フーテン少年日記 / Okoshi Naoto

ドードー・フロム・ザ・ユートピアという名前で音楽をつくっています。

創作はボトルメールのように

「さぁ、放たれたぞ。きみは、どこに辿り着いて、どんなひとが受け取ってくれるのだろう。」


ぼくはしばしば、自分の作品を世に出す行為を、ボトルメールに例えている。誰が受け取るかはわからない、受け取ってくれるかもわからない。それで良い。それが、良い。放った瞬間に、真っ黒な波濤に流されていくのを見送る。さっきまで、ぼくの心の中にしか存在しないものだったのが、そうじゃなくなる瞬間。すっと美しい孤独が、この胸に溢れる瞬間。


思ったことは何か作品にしないと、嘘になるって感じてしまう困った性分をしている。それが音楽になっても、文章になっても、写真になっても、踊りになっても、微笑みになったとしても。この心の中に生まれた美しさを翻訳していく作業。それに関しては、ぼくはまだまだ初心者コースの人間だけど。せめてこの涙が、あいつの言葉が、あの子の笑顔が、この心からなかったことにならないように。


ただ、それだけのために、何かを作っている。だから、受け取ってくれたひとがどう思うかは、そんなに興味がない。もはや、受け取ってくれるかどうかも、どうでも良いとすら思えているかもしれない。作ったものを世に出すこと、自分を磨いて、それを繰り返すこと。それだけがいまのぼくのやりたいことのすべて。


だって、そうでしょう?ぼくの音楽や表現や、ぼくそのものが本当に本当に素敵になれば、そんなこと気にしなくても、きっと世界のどこかで、誰かがこのボトルを拾って、大事な宝物にしてくれるって信じている。これを読んでくれている、あなたのもとにだって。


ぼくの好きなミュージシャンは「自己満足は妥協の対義語」という素敵な言葉を残してくれている。だからぼくは、いまは「その先」のことを必要以上に考え過ぎず、もっともっと磨いていくってルールを決めたんだ。スキルや情熱はもちろん、意味も、意志も。もっと研いで。

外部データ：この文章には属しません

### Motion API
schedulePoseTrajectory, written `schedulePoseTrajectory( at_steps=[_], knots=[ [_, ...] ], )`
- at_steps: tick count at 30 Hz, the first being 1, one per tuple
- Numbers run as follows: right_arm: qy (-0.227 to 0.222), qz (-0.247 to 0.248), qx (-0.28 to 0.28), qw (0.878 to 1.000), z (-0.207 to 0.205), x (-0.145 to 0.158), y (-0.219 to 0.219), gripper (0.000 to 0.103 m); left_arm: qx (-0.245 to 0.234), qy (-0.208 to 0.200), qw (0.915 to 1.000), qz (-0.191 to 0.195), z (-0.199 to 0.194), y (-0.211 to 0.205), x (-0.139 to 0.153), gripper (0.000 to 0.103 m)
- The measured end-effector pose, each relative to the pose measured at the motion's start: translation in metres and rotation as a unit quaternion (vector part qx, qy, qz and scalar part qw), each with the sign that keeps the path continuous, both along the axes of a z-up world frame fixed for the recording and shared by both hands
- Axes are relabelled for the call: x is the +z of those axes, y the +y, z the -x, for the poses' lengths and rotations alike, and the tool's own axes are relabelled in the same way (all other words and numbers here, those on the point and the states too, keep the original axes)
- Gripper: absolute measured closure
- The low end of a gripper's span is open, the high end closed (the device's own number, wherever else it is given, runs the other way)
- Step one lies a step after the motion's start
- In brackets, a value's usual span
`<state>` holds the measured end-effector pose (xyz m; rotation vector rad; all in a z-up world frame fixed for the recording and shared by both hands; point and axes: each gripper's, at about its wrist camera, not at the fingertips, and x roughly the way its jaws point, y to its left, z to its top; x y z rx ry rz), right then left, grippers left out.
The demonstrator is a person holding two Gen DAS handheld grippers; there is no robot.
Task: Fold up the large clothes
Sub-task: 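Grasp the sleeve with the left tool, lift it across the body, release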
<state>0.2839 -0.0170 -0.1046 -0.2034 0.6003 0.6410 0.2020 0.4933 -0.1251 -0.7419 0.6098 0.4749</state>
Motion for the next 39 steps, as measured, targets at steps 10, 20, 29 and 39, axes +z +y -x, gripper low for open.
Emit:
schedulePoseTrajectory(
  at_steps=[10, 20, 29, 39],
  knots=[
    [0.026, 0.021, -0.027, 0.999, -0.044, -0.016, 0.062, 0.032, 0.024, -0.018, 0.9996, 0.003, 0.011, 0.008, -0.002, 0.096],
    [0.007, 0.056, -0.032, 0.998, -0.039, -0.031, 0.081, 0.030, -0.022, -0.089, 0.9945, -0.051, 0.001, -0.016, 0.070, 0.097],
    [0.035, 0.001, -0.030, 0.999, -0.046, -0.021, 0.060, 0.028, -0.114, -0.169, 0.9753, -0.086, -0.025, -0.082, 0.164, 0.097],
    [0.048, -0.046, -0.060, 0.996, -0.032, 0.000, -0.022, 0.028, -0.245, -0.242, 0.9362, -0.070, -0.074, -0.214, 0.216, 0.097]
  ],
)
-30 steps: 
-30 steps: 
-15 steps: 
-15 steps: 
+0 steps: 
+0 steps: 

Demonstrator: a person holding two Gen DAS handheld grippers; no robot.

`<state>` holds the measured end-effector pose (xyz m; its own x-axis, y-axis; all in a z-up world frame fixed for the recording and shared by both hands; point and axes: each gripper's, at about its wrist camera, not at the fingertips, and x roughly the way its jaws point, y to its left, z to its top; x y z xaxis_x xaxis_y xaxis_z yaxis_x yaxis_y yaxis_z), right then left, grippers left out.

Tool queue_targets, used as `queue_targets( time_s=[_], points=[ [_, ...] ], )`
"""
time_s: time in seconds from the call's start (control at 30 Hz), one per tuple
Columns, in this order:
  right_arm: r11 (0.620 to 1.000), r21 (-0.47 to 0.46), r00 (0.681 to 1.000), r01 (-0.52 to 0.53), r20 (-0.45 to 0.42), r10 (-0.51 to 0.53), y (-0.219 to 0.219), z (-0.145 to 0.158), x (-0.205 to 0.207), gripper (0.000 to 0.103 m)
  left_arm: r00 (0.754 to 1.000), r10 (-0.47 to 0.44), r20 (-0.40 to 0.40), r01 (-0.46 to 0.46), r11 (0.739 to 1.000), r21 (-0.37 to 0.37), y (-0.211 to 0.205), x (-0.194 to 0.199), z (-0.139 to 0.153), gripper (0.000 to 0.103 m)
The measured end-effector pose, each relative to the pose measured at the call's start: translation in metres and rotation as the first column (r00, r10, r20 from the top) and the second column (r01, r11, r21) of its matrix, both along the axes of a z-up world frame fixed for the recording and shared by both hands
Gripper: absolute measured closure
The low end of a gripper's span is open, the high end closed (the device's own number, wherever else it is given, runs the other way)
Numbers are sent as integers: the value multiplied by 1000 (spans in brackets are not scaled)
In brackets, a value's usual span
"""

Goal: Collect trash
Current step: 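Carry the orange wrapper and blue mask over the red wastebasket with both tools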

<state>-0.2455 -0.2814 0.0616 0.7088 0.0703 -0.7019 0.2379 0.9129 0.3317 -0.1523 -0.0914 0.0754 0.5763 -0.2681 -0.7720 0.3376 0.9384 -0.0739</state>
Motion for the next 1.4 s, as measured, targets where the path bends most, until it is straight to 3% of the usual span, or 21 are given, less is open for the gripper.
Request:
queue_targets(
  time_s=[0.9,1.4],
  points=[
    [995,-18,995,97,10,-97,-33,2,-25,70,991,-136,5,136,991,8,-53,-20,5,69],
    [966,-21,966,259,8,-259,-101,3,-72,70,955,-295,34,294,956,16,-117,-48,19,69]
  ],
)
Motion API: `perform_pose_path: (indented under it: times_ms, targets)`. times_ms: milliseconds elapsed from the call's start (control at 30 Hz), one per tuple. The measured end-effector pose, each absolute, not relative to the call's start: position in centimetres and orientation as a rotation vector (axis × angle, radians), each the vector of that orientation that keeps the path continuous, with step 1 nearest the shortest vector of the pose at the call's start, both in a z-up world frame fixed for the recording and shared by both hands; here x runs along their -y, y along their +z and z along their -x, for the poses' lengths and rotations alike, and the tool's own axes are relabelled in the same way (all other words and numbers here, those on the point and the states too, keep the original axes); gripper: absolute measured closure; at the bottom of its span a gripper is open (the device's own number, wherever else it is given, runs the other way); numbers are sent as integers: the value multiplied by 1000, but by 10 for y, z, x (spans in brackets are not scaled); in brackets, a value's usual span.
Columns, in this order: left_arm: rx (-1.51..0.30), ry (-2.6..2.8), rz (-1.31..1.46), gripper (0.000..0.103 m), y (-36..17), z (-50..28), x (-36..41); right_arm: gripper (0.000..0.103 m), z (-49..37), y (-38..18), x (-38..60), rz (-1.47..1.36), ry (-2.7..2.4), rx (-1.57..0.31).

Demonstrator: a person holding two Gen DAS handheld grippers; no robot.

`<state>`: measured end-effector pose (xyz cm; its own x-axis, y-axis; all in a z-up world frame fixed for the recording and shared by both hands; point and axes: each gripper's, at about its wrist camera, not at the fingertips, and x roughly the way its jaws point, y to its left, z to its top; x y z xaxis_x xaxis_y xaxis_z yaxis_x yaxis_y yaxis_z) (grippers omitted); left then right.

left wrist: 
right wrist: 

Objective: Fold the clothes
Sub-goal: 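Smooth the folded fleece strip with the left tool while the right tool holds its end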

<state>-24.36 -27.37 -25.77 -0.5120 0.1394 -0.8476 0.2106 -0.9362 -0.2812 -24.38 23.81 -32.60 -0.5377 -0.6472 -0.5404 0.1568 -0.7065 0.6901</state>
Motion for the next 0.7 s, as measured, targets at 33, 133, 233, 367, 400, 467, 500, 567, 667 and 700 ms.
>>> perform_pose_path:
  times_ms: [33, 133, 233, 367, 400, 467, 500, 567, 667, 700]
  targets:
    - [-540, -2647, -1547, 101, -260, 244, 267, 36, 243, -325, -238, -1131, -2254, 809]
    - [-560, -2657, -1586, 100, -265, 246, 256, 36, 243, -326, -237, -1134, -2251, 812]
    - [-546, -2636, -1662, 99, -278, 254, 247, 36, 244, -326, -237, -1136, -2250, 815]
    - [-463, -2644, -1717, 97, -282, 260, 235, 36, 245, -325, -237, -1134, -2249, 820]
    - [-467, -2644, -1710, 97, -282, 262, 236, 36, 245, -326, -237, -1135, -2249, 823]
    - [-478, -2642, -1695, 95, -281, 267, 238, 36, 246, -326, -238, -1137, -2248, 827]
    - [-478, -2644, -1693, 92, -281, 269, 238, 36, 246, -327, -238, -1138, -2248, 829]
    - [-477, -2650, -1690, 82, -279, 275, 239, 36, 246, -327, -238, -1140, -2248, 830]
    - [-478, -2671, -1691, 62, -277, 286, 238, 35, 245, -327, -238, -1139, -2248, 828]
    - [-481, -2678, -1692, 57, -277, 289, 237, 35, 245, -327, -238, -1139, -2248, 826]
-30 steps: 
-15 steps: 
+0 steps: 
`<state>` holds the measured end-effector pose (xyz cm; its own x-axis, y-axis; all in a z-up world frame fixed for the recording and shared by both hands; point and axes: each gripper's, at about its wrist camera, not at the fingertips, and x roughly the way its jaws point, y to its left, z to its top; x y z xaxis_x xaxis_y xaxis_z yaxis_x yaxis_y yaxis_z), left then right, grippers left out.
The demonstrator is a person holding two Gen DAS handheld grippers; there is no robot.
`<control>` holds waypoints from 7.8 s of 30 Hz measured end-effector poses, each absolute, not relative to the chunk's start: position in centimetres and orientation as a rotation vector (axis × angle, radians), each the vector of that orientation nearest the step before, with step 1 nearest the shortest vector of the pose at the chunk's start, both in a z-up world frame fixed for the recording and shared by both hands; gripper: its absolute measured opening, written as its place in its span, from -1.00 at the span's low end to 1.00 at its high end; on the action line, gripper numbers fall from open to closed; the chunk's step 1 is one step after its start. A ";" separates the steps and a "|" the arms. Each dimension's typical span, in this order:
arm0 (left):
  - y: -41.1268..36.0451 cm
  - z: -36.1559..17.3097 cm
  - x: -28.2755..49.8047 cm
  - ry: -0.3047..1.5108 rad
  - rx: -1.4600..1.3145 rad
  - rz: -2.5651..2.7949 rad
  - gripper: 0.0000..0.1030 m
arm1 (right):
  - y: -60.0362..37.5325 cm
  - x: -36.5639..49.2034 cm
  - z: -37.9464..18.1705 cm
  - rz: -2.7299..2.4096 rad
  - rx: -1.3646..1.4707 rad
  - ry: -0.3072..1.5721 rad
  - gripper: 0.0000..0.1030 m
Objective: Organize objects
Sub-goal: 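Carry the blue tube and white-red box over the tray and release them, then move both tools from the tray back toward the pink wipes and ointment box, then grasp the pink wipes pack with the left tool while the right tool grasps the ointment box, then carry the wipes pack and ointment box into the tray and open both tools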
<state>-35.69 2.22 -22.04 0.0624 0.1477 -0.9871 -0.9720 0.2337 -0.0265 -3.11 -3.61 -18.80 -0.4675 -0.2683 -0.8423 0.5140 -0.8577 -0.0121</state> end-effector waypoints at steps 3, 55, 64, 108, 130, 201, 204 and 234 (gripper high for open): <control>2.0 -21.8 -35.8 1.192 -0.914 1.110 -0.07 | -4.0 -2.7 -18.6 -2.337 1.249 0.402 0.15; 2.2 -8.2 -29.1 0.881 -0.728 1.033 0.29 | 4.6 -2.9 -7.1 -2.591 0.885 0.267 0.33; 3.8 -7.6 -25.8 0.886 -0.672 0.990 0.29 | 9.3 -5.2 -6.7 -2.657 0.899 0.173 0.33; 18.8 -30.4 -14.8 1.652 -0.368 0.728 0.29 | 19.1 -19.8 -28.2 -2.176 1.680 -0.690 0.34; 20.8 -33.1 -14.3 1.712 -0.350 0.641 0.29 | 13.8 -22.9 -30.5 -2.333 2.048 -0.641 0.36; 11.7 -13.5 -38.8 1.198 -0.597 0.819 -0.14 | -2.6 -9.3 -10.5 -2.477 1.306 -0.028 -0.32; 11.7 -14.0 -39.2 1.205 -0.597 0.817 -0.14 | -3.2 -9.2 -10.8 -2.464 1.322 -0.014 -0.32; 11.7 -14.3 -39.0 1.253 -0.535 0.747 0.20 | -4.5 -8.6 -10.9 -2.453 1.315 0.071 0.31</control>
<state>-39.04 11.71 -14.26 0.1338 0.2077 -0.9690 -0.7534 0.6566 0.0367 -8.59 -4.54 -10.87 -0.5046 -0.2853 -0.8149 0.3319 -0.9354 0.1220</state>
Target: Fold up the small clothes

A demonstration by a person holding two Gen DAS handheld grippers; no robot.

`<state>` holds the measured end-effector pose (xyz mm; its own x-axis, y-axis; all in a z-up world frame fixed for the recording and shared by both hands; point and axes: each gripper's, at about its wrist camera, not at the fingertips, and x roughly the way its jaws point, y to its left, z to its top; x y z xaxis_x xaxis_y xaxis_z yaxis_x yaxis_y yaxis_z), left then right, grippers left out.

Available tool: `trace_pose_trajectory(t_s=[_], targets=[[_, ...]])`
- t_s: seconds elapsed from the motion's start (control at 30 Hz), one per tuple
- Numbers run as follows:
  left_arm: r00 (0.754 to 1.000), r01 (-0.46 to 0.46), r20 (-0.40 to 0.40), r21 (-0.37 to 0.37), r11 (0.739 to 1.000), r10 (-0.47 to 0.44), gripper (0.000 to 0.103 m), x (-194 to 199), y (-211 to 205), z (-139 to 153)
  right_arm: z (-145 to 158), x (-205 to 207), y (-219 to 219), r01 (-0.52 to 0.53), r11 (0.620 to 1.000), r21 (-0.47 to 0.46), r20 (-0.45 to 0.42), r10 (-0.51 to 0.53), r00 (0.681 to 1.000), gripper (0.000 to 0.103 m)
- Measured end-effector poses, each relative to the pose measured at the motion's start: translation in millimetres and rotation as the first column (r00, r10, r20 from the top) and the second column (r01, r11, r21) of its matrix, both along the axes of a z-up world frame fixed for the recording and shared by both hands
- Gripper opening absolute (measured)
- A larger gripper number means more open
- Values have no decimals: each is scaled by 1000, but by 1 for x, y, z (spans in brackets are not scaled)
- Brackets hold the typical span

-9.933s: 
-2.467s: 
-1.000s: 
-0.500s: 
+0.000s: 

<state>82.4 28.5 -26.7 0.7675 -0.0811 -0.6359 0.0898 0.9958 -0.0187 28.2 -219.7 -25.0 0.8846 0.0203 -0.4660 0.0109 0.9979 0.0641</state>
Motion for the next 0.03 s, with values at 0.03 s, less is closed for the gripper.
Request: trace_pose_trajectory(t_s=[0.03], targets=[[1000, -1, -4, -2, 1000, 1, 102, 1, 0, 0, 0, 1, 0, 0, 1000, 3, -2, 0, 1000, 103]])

そうしてぼくは今日も、この心を燃料にして、新しい作品をつくり、海に流す。いまは誰も知らない音楽を。誰の目にも触れない物語を。願わくば、この先、ぼくの表現と誰かが出会ってくれて、喜びを調律したり、哀しみに寄り添ってくれることを祈って。

 

「いってらっしゃい。しばらくの間、さよなら。いつか先の未来で、誰かと出会えると良いね。それじゃあ、またね。」

 

きみを見送ったこの場所で、ぼくはまた、自分の心の中の美しさと向き合うんだ。さぁ、次はどんな表現と出会えるんだろう。薪を燃やす。燃やす。燃やす。